● What the task requires: Down to the last line, repeat the data below exactly.
=== Section Start ===
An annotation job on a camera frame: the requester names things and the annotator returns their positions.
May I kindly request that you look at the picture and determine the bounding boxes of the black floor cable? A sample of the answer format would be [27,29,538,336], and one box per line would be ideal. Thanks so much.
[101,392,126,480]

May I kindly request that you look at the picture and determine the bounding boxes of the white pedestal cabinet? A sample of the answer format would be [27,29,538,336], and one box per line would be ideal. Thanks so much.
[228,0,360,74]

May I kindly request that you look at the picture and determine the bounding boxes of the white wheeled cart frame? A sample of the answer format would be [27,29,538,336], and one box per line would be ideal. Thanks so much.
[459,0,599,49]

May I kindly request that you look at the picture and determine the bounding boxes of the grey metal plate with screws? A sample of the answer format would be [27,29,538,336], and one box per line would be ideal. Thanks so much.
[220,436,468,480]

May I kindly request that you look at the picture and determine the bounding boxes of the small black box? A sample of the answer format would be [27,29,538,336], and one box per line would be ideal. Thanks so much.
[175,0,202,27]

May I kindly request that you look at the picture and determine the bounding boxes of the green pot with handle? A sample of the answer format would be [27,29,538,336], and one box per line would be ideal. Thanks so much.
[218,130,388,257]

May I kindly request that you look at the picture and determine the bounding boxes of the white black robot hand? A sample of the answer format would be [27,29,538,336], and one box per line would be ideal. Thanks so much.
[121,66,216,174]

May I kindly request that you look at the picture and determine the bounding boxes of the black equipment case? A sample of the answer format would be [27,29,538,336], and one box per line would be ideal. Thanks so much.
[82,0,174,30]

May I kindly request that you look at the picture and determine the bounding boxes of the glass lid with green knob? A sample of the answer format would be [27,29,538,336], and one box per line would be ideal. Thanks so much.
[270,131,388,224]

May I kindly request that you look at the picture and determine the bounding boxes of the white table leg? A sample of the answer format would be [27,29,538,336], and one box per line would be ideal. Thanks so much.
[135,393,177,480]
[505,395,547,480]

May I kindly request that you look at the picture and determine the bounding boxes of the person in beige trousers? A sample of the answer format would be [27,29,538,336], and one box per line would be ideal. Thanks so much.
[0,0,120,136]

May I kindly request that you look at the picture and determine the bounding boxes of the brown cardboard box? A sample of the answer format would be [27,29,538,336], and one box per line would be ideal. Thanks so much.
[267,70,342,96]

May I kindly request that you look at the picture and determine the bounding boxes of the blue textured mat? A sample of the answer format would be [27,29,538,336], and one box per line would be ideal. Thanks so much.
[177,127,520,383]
=== Section End ===
● Task output:
An annotation job on a camera frame: the requester names things and the annotator returns their positions.
May I kindly request that you look at the picture and determine the bounding boxes of the black floor cable? A sample of the answer format would be [27,29,538,336], and one box per line would be ideal. Thanks so much.
[101,392,126,480]

May I kindly request that you look at the picture and determine the bounding boxes of the white pedestal cabinet? A sample of the answer format would be [27,29,538,336], and one box per line would be ideal. Thanks so much.
[228,0,360,74]

May I kindly request that you look at the picture and determine the bounding boxes of the white wheeled cart frame? A sample of the answer format would be [27,29,538,336], and one box per line would be ideal. Thanks so much.
[459,0,599,49]

May I kindly request that you look at the picture and determine the bounding boxes of the grey metal plate with screws? A sample of the answer format would be [27,29,538,336], and one box per line would be ideal. Thanks so much.
[220,436,468,480]

May I kindly request that you look at the picture and determine the bounding boxes of the small black box? A sample of the answer format would be [27,29,538,336], and one box per line would be ideal. Thanks so much.
[175,0,202,27]

May I kindly request that you look at the picture and determine the bounding boxes of the green pot with handle? A sample of the answer format would be [27,29,538,336], and one box per line would be ideal. Thanks so much.
[218,130,388,257]

May I kindly request that you look at the picture and determine the bounding boxes of the white black robot hand? A sample of the answer format would be [27,29,538,336], and one box per line would be ideal. Thanks so much.
[121,66,216,174]

May I kindly request that you look at the picture and determine the bounding boxes of the black equipment case? A sample of the answer format would be [27,29,538,336], and one box per line would be ideal. Thanks so much.
[82,0,174,30]

May I kindly request that you look at the picture and determine the bounding boxes of the glass lid with green knob? A sample of the answer format would be [27,29,538,336], and one box per line would be ideal. Thanks so much.
[270,131,388,224]

May I kindly request that you look at the picture and determine the bounding boxes of the white table leg? A sample of the answer format would be [27,29,538,336], and one box per line would be ideal. Thanks so much.
[135,393,177,480]
[505,395,547,480]

May I kindly request that you look at the picture and determine the bounding boxes of the person in beige trousers? A sample of the answer format would be [27,29,538,336], and one box per line would be ideal. Thanks so much.
[0,0,120,136]

May I kindly request that you look at the picture and determine the bounding boxes of the brown cardboard box? A sample of the answer format would be [27,29,538,336], and one box per line would be ideal. Thanks so much.
[267,70,342,96]

May I kindly request that you look at the picture and determine the bounding boxes of the blue textured mat? A sample of the answer format would be [27,29,538,336], and one box per line would be ideal. Thanks so much.
[177,127,520,383]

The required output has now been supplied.